Going forward, the FDA may shift its focus toward attempting to prove that off-label promotions are misleading. It may be possible for the FDA to make a misleading allegation stick even when the off-label promotion is truthful, such as in situations including:
when using a peer-reviewed publication for off-label promotion, failing to disclose if any publication author has a financial interest in the device or in the publication;
neglecting to inform, during the off-label promotion, of any significant risks or safety concerns known to the company and relating to the unapproved use;
failing to provide the approved labeling with the off-label promotion;
omitting provision of a comprehensive list discussing contrary authorities to the off-label use; or
failing to state, when applicable, that the FDA declined to approve the device for the off-label use.
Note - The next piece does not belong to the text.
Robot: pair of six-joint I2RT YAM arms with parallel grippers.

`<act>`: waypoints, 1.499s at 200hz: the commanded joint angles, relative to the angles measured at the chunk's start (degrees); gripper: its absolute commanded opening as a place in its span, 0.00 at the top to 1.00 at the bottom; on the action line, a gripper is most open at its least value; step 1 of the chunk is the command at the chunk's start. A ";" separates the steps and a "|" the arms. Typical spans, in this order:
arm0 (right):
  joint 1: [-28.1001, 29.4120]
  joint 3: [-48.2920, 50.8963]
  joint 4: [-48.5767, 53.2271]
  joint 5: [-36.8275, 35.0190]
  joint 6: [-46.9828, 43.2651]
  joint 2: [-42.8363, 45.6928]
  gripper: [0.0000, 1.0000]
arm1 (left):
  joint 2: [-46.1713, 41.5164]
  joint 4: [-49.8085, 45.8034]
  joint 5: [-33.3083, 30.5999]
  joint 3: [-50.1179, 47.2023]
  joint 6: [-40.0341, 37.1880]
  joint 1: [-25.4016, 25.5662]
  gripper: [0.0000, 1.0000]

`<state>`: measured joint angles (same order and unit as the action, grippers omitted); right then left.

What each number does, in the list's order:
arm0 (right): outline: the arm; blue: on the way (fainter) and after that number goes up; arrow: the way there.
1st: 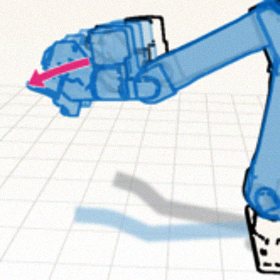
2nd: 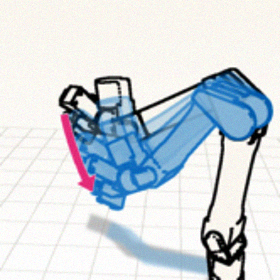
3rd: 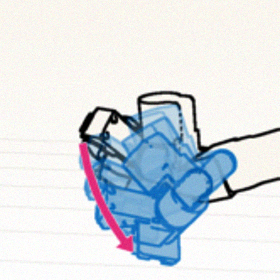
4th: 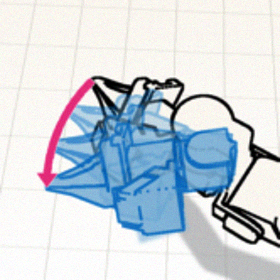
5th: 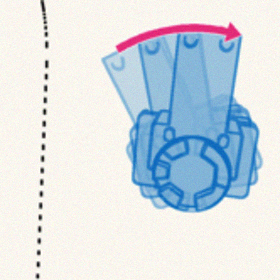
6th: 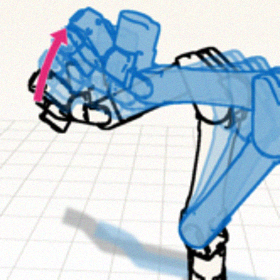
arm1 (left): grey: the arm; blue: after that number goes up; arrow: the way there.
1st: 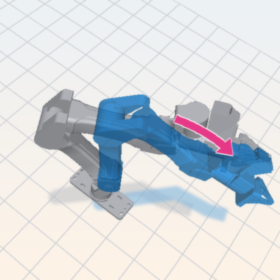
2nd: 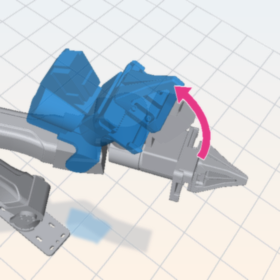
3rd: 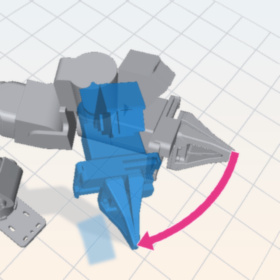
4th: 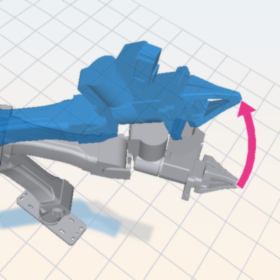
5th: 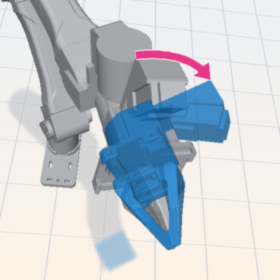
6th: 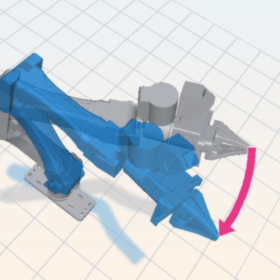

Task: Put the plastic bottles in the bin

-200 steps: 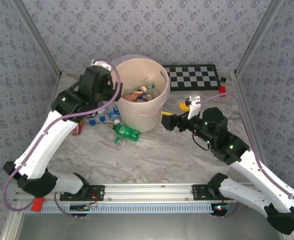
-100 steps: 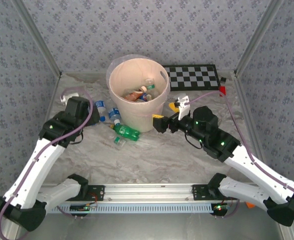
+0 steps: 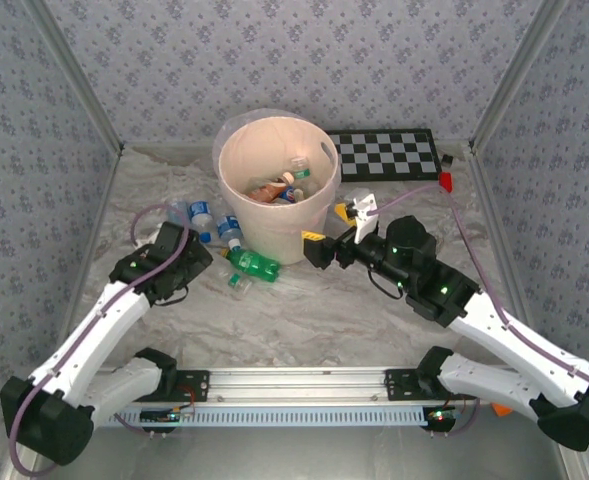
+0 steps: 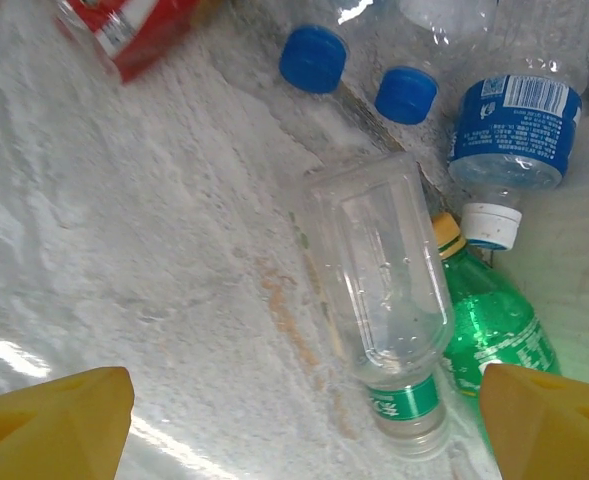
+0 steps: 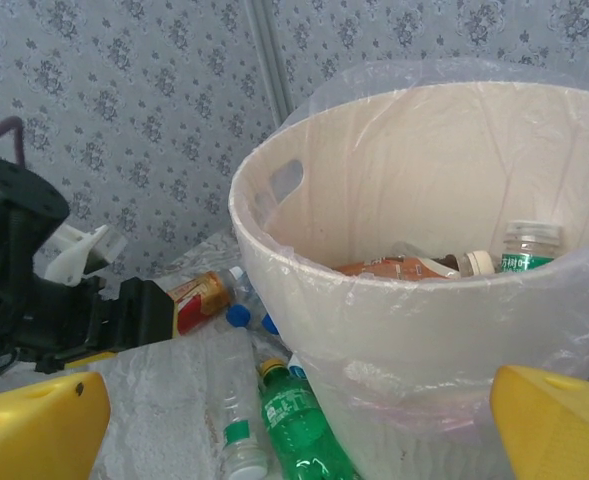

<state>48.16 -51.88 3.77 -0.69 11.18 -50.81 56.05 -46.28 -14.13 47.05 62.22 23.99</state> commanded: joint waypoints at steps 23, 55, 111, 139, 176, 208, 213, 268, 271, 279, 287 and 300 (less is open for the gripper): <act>0.40 2.01 -1.84 -1.93 -1.51 2.70 0.00 | 7.50 8.75 4.88 -0.38 5.71 -0.17 0.11; 0.42 2.47 -1.88 -1.77 -1.34 3.25 0.00 | 12.44 11.04 4.21 -0.23 7.32 -0.17 0.11; 0.50 2.66 -2.24 -2.03 -1.41 2.69 0.00 | 20.59 14.75 3.49 0.76 7.29 -1.09 0.10; 0.47 2.66 -2.33 -2.08 -1.42 2.20 0.00 | 24.49 15.84 4.08 1.69 6.92 -1.64 0.09; 0.44 2.74 -2.50 -2.46 -1.60 1.95 0.00 | 27.70 19.20 6.97 0.53 6.97 -3.63 0.09; 0.39 2.79 -2.42 -2.66 -1.69 1.59 0.00 | 29.92 20.25 7.69 0.68 6.88 -3.88 0.11; 0.41 2.76 -2.37 -2.73 -1.69 1.52 0.00 | 30.18 20.27 7.80 0.68 6.72 -3.86 0.11; 0.41 2.86 -2.59 -3.35 -1.78 1.53 0.00 | 27.53 18.28 5.99 -0.25 6.51 -3.95 0.37; 0.39 2.95 -2.62 -3.35 -1.78 1.50 0.00 | 27.10 18.12 5.75 -0.33 6.44 -3.95 0.39; 0.38 2.99 -2.67 -3.32 -1.75 1.52 0.00 | 26.04 17.25 5.04 -0.68 6.37 -3.90 0.43; 0.43 2.85 -2.78 -3.26 -1.78 1.49 0.00 | 24.56 16.47 4.50 -0.81 6.22 -3.95 0.43; 0.36 2.79 -3.01 -3.18 -1.69 1.46 0.00 | 22.37 14.95 3.57 -0.95 5.65 -4.03 0.40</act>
Companies should take a cautious approach to off-label promotion that minimizes the risk of the FDA and DOJ concluding that the off-label promotion is false, misleading, or both. Recommended practices include:
comprehensive training of all employees in sales and marketing;
implementing standard operating procedures requiring formal review and approval of all promotional materials;
establishing a promotional review committee that will be responsible for review and approval of all promotional materials; and
strictly adhering to FDA guidance regarding good reprint practices and responses to unsolicited requests for information.
1 21 U.S.C. § 352. "A device . . . shall be deemed to be misbranded . . .if its labeling is false or misleading in any particular . . . " "Unless its labeling bears (1) adequate directions for use . . ." (Emphasis added.) Adequate directions for use are determined by the intended use(s) of, e.g., the manufacturer.
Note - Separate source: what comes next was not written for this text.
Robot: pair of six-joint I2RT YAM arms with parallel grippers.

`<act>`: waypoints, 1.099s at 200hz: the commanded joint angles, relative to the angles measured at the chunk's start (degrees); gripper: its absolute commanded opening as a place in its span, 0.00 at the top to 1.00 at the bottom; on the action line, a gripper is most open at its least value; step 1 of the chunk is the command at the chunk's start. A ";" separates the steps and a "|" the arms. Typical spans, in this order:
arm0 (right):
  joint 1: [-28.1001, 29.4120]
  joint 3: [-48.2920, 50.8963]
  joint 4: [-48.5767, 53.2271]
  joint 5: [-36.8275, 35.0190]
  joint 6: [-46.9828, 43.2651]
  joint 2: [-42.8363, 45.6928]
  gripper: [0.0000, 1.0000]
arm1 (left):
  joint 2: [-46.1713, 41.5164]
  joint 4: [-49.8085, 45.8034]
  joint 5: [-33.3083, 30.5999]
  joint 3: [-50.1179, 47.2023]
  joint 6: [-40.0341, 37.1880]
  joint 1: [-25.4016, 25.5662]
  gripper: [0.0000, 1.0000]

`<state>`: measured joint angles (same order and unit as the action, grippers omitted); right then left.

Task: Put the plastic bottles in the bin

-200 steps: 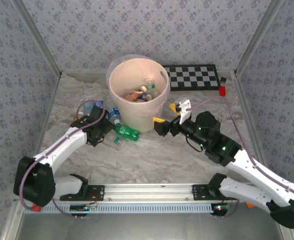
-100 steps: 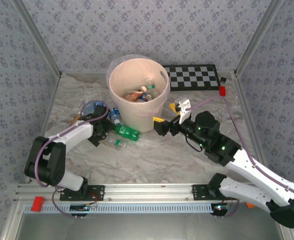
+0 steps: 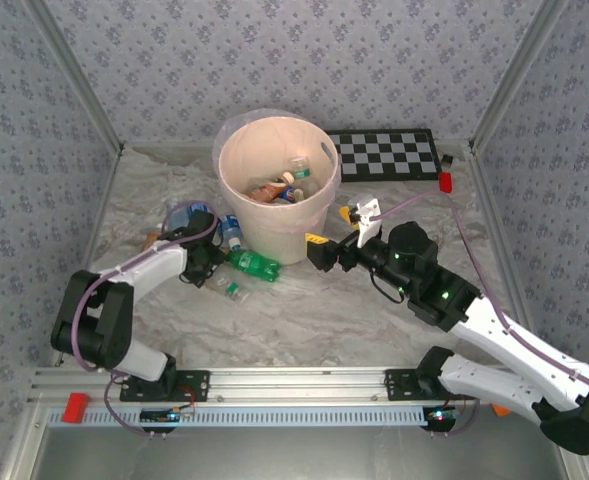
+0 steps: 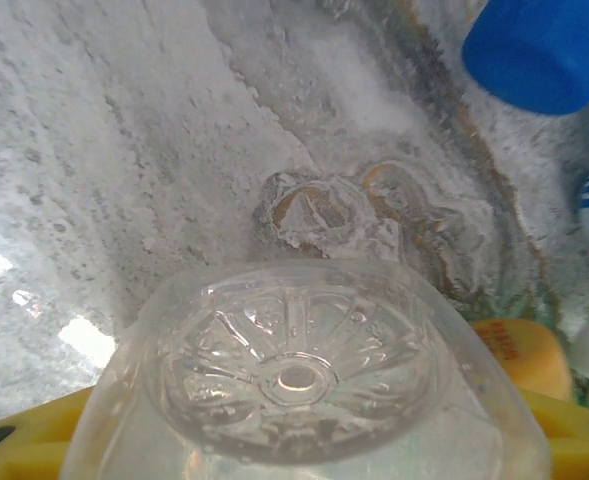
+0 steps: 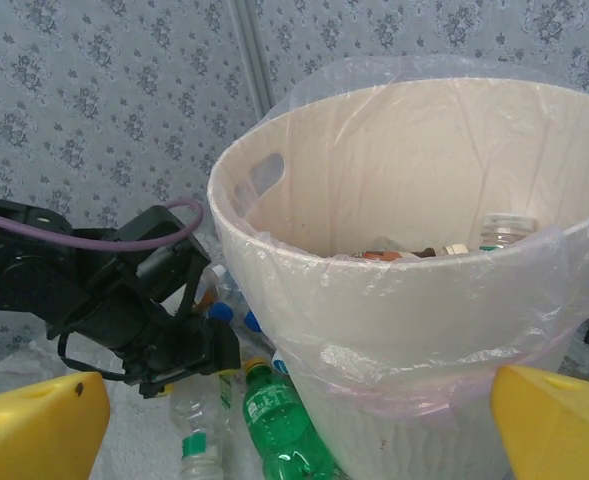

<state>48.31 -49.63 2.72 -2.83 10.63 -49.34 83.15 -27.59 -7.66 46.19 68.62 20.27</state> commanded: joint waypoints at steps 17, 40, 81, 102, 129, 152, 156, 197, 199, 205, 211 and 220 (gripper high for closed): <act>0.27 0.19 -1.93 -0.73 -0.97 -0.12 0.01 | -8.21 -6.01 -3.88 -0.01 -1.46 -0.32 0.40; 0.37 -0.51 -1.40 -0.34 -0.38 -0.10 0.00 | -14.12 -9.00 -5.14 0.20 -2.34 -0.29 0.39; 1.03 -1.26 0.23 -0.38 0.83 0.73 0.00 | -26.38 -13.90 -7.20 1.78 -4.68 -0.41 0.37; 1.64 -1.58 0.51 -0.35 1.23 1.33 0.00 | -31.19 -15.17 -7.80 4.56 -6.98 -0.50 0.36; 2.61 -2.10 0.95 -0.57 1.90 1.45 0.00 | -33.95 -15.46 -6.57 9.83 -9.92 -0.56 0.35; 3.51 -2.71 1.27 -0.77 2.54 1.47 0.00 | -34.17 -12.81 -3.53 14.43 -12.83 -0.42 0.35; 3.66 -2.82 1.46 -0.85 2.55 1.45 0.00 | -34.01 -12.32 -3.05 15.30 -13.24 -0.38 0.35; 5.37 -3.74 2.19 -2.07 2.81 1.46 0.00 | -28.46 -9.75 -1.04 27.62 -18.85 0.84 0.35; 5.43 -3.77 2.26 -2.08 2.79 1.45 0.00 | -28.13 -9.67 -1.00 28.33 -19.22 0.94 0.35; 5.69 -4.01 2.55 -2.51 2.73 1.43 0.00 | -26.99 -9.51 -1.14 29.93 -20.16 1.37 0.35; 5.92 -4.19 2.90 -2.87 2.56 1.43 0.00 | -25.78 -9.15 -1.13 31.82 -21.11 1.80 0.36; 6.29 -4.62 3.41 -3.34 2.38 1.49 0.00 | -23.92 -9.02 -1.45 34.34 -22.24 2.71 0.36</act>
21 C.F.R. § 801.4 recites in part that:
The words intended uses . . . refer to the objective intent of the persons legally responsible for the labeling of devices . . . This objective intent may, for example, be shown by labeling claims, advertising matter, or oral or written statements by such persons or their representatives.
Thus, the FDA reasons that an off-label promotion is an intended use. The intended use, which has not—by definition—been FDA approved, does not have adequate directions for use on the device's label, and the device is therefore misbranded.
2 The commercial free speech doctrine limits government (e.g., FDA) free speech restriction when the free speech has economic motivation (e.g., to sell a medical device). Under the U.S. Supreme Court's Central Hudson judicial review standard, government restriction of commercial free speech is unconstitutional if the speech discusses a lawful activity and is truthful and non-misleading unless:
the government's interest is substantial;
the regulation directly advances that substantial interest; and
the regulation is not more extensive than necessary.
Central Hudson Gas and Elec. Corp. v. Pub. Serv. Comm'n of New York, 447 U.S. 557, 566 (1980). In practice, the third test prong is most often not met by the government.
3 31 U.S.C. §§ 3729-3733.
4 42 U.S.C. § 1320a-7(b).
5 Amarin Pharma, Inc. v. U.S. Food and Drug Administration, 1:15-cv-03588-PAE (SDNY 2015).
6 Id. at 45.
7 For a layman's summary of the criminal indictment, see J. Carlson, "Vascular Solutions CEO indicted by Texas grand jury," Star Tribune, Nov. 13, 2014; available electronically at: http://www.startribune.com/vascular-solutions-ceo-indicted-on-conspiracy-other-charges/282618741/, last accessed Jan. 25, 2016.
8 The conspiracy charges are detailed at pages 9-21 and constitute the bulk of the 23-page indictment.
9 To the authors' knowledge, this is the first time the DOJ has acknowledged that truthful and non-misleading off-label promotion, on its own, does not constitute misbranding.
10 Proposed Jury Instructions, U.S.A. v. Vascular Solutions, Inc. & Howard C. Root, Criminal No. SA:14-CR-926-RCL, filed Jan 7, 2016.